#### ASSIGNMENT:
Scan the material below and copy every line holding the word "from".

Top of PROVIDED DATA

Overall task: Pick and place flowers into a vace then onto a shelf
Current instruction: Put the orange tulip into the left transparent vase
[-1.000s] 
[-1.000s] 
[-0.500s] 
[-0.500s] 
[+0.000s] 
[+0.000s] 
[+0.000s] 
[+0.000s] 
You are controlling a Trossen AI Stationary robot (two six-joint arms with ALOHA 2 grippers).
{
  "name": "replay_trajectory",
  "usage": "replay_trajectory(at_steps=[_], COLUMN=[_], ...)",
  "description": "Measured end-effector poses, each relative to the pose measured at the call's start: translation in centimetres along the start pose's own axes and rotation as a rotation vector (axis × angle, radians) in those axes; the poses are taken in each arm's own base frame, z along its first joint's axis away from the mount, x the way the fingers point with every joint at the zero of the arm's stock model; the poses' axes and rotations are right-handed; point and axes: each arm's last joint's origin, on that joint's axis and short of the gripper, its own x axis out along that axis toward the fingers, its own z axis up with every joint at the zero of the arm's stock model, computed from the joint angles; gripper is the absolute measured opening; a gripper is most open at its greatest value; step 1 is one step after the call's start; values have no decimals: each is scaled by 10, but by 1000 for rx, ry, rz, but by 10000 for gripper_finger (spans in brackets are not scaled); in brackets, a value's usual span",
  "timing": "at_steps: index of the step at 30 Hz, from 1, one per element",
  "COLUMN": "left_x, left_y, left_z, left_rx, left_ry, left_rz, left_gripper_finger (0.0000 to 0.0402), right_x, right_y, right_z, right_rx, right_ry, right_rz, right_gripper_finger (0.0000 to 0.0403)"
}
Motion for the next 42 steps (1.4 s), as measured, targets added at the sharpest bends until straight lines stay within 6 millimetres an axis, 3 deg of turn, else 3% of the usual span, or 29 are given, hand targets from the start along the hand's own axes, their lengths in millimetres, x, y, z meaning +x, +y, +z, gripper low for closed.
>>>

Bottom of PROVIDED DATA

#### SOLUTION FOR THIS EXERCISE:
  "description": "Measured end-effector poses, each relative to the pose measured at the call's start: translation in centimetres along the start pose's own axes and rotation as a rotation vector (axis × angle, radians) in those axes; the poses are taken in each arm's own base frame, z along its first joint's axis away from the mount, x the way the fingers point with every joint at the zero of the arm's stock model; the poses' axes and rotations are right-handed; point and axes: each arm's last joint's origin, on that joint's axis and short of the gripper, its own x axis out along that axis toward the fingers, its own z axis up with every joint at the zero of the arm's stock model, computed from the joint angles; gripper is the absolute measured opening; a gripper is most open at its greatest value; step 1 is one step after the call's start; values have no decimals: each is scaled by 10, but by 1000 for rx, ry, rz, but by 10000 for gripper_finger (spans in brackets are not scaled); in brackets, a value's usual span",
  "timing": "at_steps: index of the step at 30 Hz, from 1, one per element",
Motion for the next 42 steps (1.4 s), as measured, targets added at the sharpest bends until straight lines stay within 6 millimetres an axis, 3 deg of turn, else 3% of the usual span, or 29 are given, hand targets from the start along the hand's own axes, their lengths in millimetres, x, y, z meaning +x, +y, +z, gripper low for closed.

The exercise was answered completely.